BioMegatron345m-biovocab-30k-cased

Logo for BioMegatron345m-biovocab-30k-cased
Description
Megatron 345m parameters model with biomedical vocabulary (30k size) cased, pre-trained on PubMed biomedical text corpus.
Publisher
NVIDIA NeMo
Latest Version
1
Modified
April 4, 2023
Size
1.26 GB

Overview

This is a nemo file for BioMegatron 345m with biomedical domain vocabulary (30k size), uncased. BioMegatron is Megatron pretrained on PubMed, a biomedical domain dataset, which gives improved results on a range of biomedical downstream tasks. The model has around 345 million paramters.

Please be sure to download the latest version in order to ensure compatibility with the latest NeMo release.

Model Architecture

NeMo Megatron is a new capability in the NeMo framework that allows developers to effectively train and scale language models to billions of parameters. Unlike BERT, the position of the layer normalization and the residual connection in the model architecture (similar to GPT-2 architucture) are swapped, which allowed the models to continue to improve as they were scaled up. This model reaches higher scores compared to BERT on a range of Natural Language Processing (NLP) tasks.
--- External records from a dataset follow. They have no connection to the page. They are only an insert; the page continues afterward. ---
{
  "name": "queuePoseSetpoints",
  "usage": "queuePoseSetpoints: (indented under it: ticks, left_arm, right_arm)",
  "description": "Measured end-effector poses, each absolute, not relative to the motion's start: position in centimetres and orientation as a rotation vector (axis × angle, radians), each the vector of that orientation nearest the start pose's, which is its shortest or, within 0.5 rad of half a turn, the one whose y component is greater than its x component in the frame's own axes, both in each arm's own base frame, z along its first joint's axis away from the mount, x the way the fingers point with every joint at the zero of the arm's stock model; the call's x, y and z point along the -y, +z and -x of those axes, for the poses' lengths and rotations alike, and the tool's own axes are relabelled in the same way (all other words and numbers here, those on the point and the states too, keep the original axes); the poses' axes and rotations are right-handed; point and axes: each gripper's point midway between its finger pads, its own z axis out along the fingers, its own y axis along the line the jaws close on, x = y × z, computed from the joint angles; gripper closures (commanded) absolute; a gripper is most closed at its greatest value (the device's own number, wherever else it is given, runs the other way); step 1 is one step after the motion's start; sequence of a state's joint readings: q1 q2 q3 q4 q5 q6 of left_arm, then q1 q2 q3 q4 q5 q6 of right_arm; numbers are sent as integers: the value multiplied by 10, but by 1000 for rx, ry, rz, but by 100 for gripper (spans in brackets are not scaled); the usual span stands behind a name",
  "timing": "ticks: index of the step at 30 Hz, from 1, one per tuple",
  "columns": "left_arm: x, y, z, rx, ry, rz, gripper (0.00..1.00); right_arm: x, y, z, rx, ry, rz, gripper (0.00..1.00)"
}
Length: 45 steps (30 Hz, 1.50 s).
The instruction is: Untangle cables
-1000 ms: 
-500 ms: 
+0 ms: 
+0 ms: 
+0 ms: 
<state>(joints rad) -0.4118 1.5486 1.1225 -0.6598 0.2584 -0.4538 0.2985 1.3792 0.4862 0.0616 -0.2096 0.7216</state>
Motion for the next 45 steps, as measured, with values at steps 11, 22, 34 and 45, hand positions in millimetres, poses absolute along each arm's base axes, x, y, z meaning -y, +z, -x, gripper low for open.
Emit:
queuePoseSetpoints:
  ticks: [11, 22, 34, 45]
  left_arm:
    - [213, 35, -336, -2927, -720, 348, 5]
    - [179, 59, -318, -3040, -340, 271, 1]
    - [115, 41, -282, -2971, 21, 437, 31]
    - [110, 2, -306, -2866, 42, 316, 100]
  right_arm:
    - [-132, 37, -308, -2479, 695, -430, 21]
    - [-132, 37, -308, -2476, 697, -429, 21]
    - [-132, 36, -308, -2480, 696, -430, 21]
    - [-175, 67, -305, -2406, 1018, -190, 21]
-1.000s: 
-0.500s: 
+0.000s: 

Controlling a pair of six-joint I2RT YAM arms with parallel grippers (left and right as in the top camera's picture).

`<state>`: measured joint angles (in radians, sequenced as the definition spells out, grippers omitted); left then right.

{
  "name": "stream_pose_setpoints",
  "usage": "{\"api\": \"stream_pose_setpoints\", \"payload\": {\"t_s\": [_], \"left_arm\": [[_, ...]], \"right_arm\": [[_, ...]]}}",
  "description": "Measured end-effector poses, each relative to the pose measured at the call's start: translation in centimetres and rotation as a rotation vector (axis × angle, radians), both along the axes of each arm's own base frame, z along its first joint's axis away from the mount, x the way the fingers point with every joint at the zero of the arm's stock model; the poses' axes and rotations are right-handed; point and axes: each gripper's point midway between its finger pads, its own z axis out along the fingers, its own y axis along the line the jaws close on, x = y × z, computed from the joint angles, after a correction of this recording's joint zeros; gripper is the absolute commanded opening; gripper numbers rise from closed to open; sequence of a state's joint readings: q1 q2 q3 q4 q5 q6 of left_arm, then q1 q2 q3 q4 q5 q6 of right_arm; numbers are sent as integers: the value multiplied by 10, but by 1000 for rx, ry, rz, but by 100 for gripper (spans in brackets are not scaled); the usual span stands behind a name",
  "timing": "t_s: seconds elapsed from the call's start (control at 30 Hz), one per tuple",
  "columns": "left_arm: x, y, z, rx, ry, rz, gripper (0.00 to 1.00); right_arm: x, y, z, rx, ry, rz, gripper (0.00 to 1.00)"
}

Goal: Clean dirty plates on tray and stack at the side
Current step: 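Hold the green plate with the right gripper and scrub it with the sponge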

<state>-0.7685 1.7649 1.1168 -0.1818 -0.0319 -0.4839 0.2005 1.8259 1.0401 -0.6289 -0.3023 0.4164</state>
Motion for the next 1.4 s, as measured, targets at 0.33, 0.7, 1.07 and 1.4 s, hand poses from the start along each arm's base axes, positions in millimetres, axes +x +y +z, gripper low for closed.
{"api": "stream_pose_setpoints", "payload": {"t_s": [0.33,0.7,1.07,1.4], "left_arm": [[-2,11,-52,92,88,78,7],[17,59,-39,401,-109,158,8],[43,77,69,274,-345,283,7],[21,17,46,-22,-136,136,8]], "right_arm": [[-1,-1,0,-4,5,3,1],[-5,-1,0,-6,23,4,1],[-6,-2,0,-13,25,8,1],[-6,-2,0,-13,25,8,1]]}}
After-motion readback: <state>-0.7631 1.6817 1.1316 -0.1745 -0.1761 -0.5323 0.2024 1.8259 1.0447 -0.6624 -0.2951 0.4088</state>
BioMegatron has the same network architecture as the Megatron, but is pretrained on a different dataset - PubMed, a large biomedical text corpus, which achieves better performance in biomedical downstream tasks than the original Megatron.
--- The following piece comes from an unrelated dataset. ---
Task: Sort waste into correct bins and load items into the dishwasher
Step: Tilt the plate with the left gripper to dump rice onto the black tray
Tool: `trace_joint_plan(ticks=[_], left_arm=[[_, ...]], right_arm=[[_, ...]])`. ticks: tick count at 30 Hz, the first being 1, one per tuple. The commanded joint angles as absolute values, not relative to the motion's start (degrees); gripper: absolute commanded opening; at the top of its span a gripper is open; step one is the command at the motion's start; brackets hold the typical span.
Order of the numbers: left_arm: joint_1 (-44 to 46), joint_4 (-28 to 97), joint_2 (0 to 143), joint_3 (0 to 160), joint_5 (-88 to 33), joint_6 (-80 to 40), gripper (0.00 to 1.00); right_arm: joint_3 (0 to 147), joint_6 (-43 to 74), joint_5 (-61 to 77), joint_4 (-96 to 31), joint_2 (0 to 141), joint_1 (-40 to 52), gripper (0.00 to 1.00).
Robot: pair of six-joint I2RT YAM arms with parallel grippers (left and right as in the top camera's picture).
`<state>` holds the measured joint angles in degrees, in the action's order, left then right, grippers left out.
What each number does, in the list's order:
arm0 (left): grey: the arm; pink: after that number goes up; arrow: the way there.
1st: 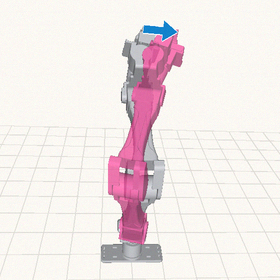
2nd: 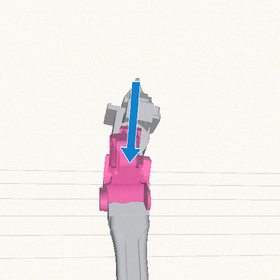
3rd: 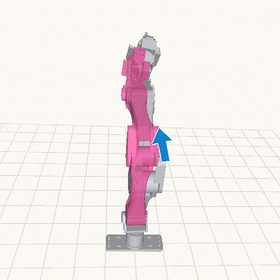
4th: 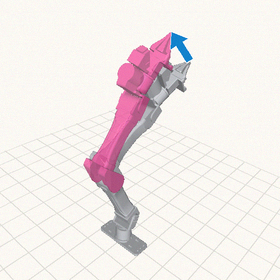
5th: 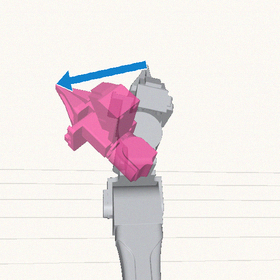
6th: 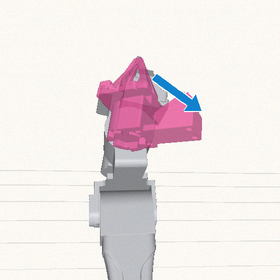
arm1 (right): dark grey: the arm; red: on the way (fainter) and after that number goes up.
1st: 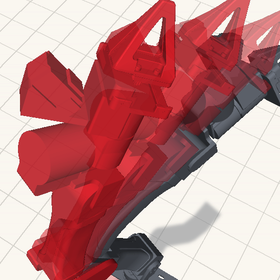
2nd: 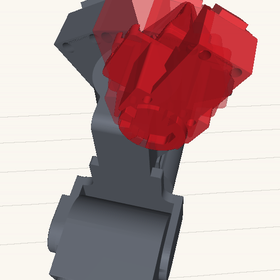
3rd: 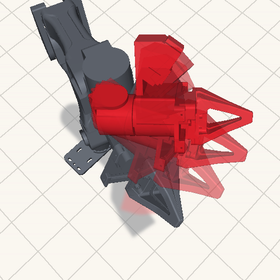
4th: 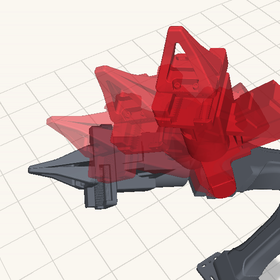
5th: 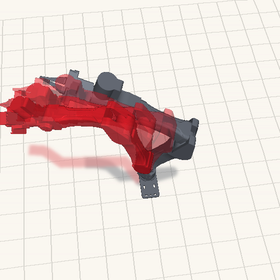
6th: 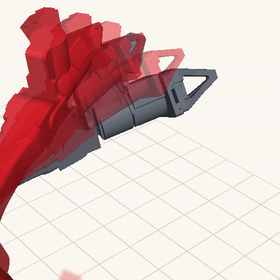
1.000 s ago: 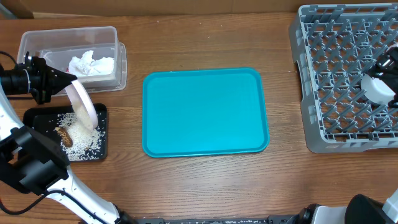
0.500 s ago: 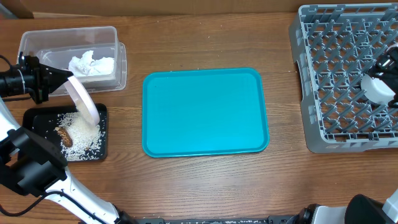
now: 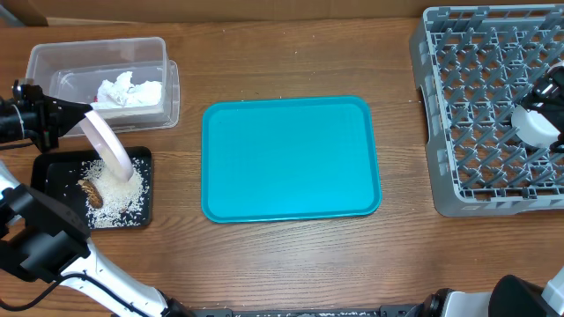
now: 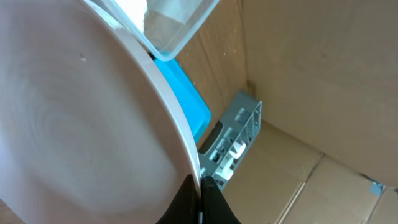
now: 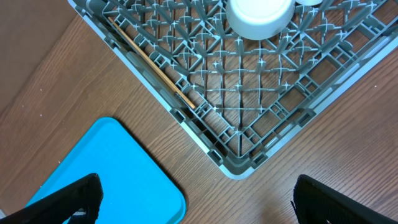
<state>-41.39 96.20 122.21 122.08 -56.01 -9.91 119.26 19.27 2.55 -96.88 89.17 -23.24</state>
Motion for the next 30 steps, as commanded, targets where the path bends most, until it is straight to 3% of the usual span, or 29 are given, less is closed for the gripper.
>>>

This 345m papameter model has 24 layers (Transformer blocks), 1024 hidden-units, and 16 attention heads. It uses the biomedical domain vocabulary (30k size), uncased.

For more information about NeMo Megatron visit https://github.com/NVIDIA/NeMo

Training

Training BioMegatron was done using the Megatron-LM codebase based on PyTorch.

The entire pre-training takes about 400 hours on 8 DGX-2 machines with Tesla V100 GPUs. Loss function and hyper-parameter settings are the same as pre-training the BERT language models with the Megatron-LM codebase.

Dataset

Pre-training was done on 4.5 billion-word PubMed abstract set and the 1.6 billion-word CC0-licensed Commercial Use Collection of the PMC full-text corpus.

How to use this Model

NVIDIA NeMo can be used for easy fine-tuning to a number of different tasks. Tutorial notebooks on fine-tuning the model for Named Entity Recognition, Relation Extraction can be found on the tutorials page of NeMo.

Source code and developer guide is available at https://github.com/NVIDIA/NeMo Refer to documentation at https://docs.nvidia.com/deeplearning/nemo/neural-modules-release-notes/index.html

In the following we show examples for how to finetune BioMegatron on different downstream tasks.

Usage example 1: Finetune on RE dataset ChemProt https://github.com/NVIDIA/NeMo/blob/r1.7.2/tutorials/nlp/Relation_Extraction-BioMegatron.ipynb

Usage example 2: Finetune on NER dataset NBCI https://github.com/NVIDIA/NeMo/blob/r1.7.2/tutorials/nlp/Token_Classification-BioMegatron.ipynb

Limitations

No known limitations available at this time.

References

  1. Shin, Hoo-Chang and Zhang, Yang and Bakhturina, Evelina and Puri, Raul and Patwary, Mostofa and Shoeybi, Mohammad and Mani, Raghav, 2020, November. BioMegatron: Larger Biomedical Domain Language Model. In Proceedings of the 2020 Conference on Empirical Methods in Natural Language Processing (EMNLP) (pp. 4700--4706).

Licence

License to use this model is covered by the NGC TERMS OF USE unless another License/Terms Of Use/EULA is clearly specified. By downloading the public and release version of the model, you accept the terms and conditions of the NGC TERMS OF USE.